### DIRECTIONS
Everything from the opening line of the listing below to the line that has "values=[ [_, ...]", inclusive, should be returned exactly, except the pictures.
::::::::
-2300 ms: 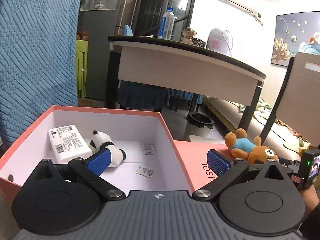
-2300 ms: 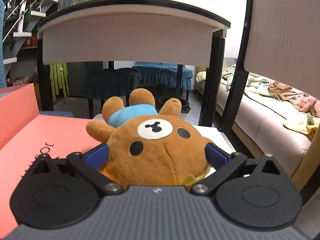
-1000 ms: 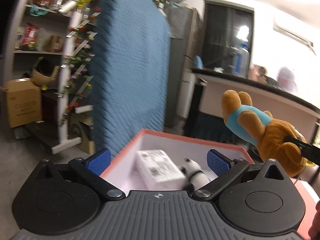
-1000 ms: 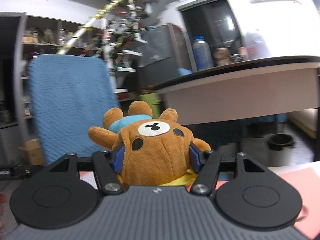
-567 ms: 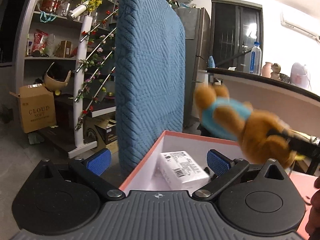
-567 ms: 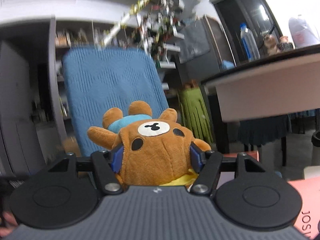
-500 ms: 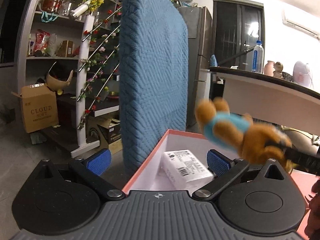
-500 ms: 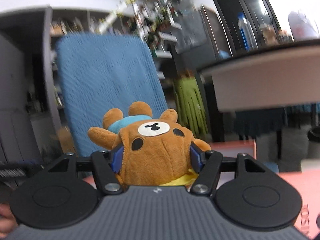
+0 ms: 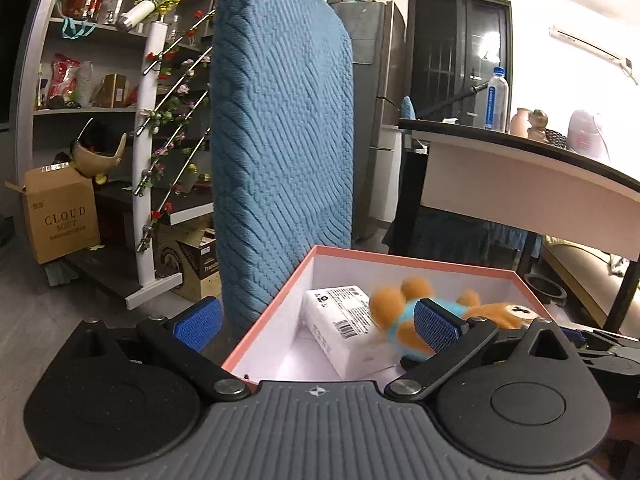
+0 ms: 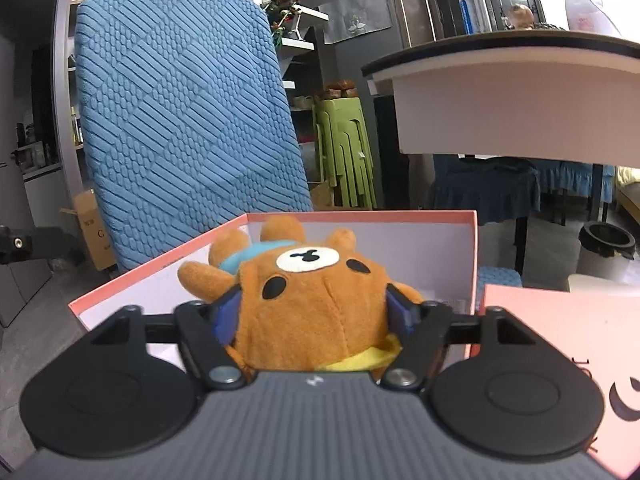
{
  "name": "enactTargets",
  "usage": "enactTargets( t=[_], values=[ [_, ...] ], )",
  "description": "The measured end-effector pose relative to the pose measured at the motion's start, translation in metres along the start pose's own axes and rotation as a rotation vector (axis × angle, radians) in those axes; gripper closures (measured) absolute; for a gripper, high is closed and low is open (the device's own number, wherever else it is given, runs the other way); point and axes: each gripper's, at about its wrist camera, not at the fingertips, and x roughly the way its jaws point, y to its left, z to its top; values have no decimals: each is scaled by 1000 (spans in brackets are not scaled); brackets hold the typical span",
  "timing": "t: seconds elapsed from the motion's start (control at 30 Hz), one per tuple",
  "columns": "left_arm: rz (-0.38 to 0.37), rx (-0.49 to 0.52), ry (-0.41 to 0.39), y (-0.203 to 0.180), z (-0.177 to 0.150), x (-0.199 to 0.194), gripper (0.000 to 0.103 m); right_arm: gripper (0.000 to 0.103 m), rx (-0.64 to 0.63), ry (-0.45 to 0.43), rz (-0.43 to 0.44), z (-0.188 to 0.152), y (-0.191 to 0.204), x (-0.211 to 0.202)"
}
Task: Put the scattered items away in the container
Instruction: 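Carry the bear plush into the box and release it, then withdraw the right gripper and bring both grippers to the lid edges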
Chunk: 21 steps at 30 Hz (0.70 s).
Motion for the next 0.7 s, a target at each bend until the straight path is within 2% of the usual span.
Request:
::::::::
### SOLUTION TO THE PROBLEM
-2300 ms: 
-2300 ms: 
-1000 ms: 
-1000 ms: 
-567 ms: 
-567 ms: 
-500 ms: 
-500 ms: 
+0 ms: 
+0 ms: 
{
  "name": "enactTargets",
  "usage": "enactTargets( t=[_], values=[ [_, ...] ], )",

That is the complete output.